Why do we visualize data? The most basic answer is that it’s very hard to read data encoded in a database or dataset. Visualization makes use of the basics of human perception to intuitively present the data.
Even if you never made a graph, you’ve probably already created a data visualization. A mere table is a data visualization; it’s data visually placed in rows and columns, helping the viewer read the data.
We also use data visualizations to find different points-of-view that help us interpret the data. A table is one example; although the way in which it shows the data often makes it difficult to identify trends and make comparisons. You need to look at the values in each cell, store them in your short-term memory, execute an analysis, and correctly form a conclusion. Many people would need to turn to pen and paper to complete these tasks. Data visualization can offer many different points-of-view. Some of these views could be tables and others could be charts and plots. All of them have different up- and down-sides and could help the user with their needs.
Reading and understanding data is one of the most important parts of data visualizations, but there are more. For instance, visualizations must also be memorable, convincing, entertaining, sleek, or whatever else is important to you and your objectives.
DATA VISUALIZATION ORIGINS
There are various theories about the origin of the first data visualization. But because these origins exist before humanity began to document their activities, it is impossible to pin-point an exact year. The Turin Papyrus Map is an ancient Egyptian map dating back to 1150 BC. It is considered to be the oldest found map and the first documentation of data visualization. But the Tally Chart would probably win as the “oldest data visualization” as it dates back to between 33000 BC and 23000 BC. This just goes to show how naturally this craft came to humanity.
Data Visualization has experienced a few big growth spurs throughout history. One of these was between 1860 and 1890 when statisticians, governments, and municipal authorities were eager to discover the possibilities and problems of graphic representation. Visualization was widely adopted, and graphics were officially recognized by government agencies, becoming a feature of official publications.
One famous example is the Minard diagram created by Charles Joseph Minard, which was published in 1869. It is a precursor of the Sankey diagram, which depicts the course of Napoleon’s Russian campaign in 1812. It combines several aspects of the campaign into one diagram, combining the size and the direction of the army’s movements with information including the geography.
Visual variables are what a data visualization consists of.
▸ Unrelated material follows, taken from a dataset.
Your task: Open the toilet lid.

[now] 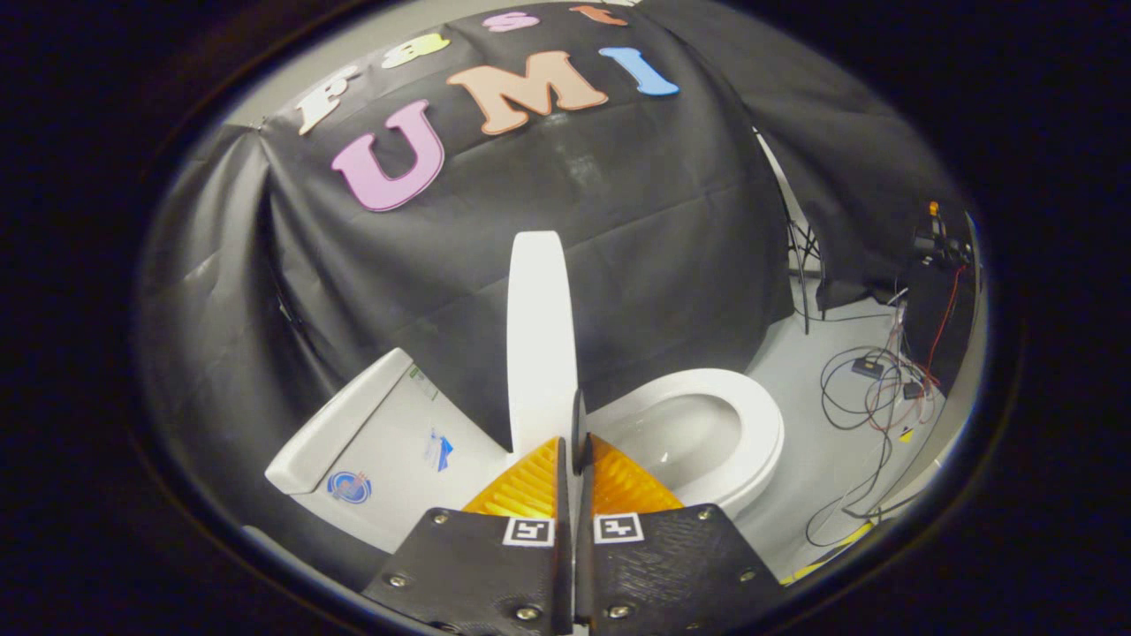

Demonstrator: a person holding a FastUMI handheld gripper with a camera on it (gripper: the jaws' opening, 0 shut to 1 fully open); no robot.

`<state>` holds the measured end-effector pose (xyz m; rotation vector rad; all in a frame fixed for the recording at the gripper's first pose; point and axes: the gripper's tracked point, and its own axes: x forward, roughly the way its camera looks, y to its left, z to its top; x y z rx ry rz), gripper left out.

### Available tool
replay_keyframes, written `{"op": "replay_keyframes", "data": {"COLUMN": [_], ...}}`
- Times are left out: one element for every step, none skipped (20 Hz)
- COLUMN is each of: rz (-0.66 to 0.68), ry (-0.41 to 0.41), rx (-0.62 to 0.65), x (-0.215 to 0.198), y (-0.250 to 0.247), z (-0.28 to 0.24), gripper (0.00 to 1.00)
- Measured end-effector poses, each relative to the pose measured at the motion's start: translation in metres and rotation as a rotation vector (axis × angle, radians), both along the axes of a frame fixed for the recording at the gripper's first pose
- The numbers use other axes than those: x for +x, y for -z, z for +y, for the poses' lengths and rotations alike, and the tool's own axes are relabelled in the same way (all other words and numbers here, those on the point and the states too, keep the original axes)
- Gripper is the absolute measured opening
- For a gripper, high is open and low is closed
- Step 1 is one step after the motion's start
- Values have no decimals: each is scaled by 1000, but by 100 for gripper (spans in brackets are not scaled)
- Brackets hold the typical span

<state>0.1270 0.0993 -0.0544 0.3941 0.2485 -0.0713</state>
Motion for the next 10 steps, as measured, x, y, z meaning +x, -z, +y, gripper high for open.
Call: {"op": "replay_keyframes", "data": {"rz": [-6,-10,-13,-14,-17,-19,-24,-27,-32,-37], "ry": [-4,-10,-15,-22,-26,-31,-34,-38,-43,-48], "rx": [-12,-27,-43,-62,-75,-86,-95,-104,-116,-127], "x": [0,-1,-2,-3,-4,-4,-5,-5,-5,-6], "y": [-4,-5,-7,-8,-10,-11,-13,-14,-16,-17], "z": [5,11,15,22,27,31,35,40,44,48], "gripper": [2,2,2,2,2,2,2,2,2,2]}}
They are like the flavors of a dish, the words of a sentence, or the musical components of a song (tempo, notes, rhythm, …). In 1967, the variables were first systematized by the French cartographer Jacques Bertin. In his book Sémiologie Graphique he teases out different components: position, size, shape, value, hue, orientation, and texture.
Let’s say you have a set of these numbers: [3, 10, 14, 25, 30, 50, 87, 95, 100]. You could create visualizations with each visual variable.
Since 1967, researchers have added variables, like angle, area, slope, volume, connection, movement (when data is animated), transparency, and interactivity. To be fair to Bertin, some of these, like movement and interactivity, were not even possible when he first thought of the system.
RANKING VISUAL VARIABLES
Some researchers rank the visual variables, like the ranking below. In this plot, you will notice positions along a common axis, like a bar or line chart, are the most effective at informing the user about accurate estimates.
But don’t start using bar charts for every dataset. Remember, data visualizations can have different purposes. Maybe the visualization needs to turn heads and be remembered; something a bar chart isn’t great at.
The picture above also states that color is the least accurate. This is not always true. Try to find the blue X below. Easy right? Did you use the position along a common axis? Not in the slightest, you used color. Color may not be the best at representing exact values, which the earlier ranking was concerned about, but it’s very good at steering the eye to important details.
You need to know what your audience needs. This cannot be overlooked as there is no one-size-fits-all solution in data visualization.
PRINCIPLES FOR DESIGN
MISTAKES TO AVOID
Creating well-crafted and effective data visualizations is a real art. Due to the developments in and the gaining popularity of data science, there are now also people who only focus on this one aspect of data science. Even if you are not a visualization expert, you can easily improve the quality of your visualizations by avoiding the above nine data visualization mistakes.
These mistakes do not follow the three principles of good visualization design. Many of these mistakes are made unconsciously due to a lack of knowledge, but sometimes these “mistakes” are made on purpose to mislead the audience.
For example, if cherry-picking is used, or where the full picture is not revealed but the facts matching the opinion of the creator are used to create the impression of a change, even where there is relatively little change. These two examples both violate the principles of trustworthiness.
Not following common design conventions is another type of violation of the accessibility principle. Or too much clutter on your data visualization violates the elegancy principle. Some mistakes have a negative impact on some principles. Improper use of color, for example, can lead to a chart not being accessible and elegant.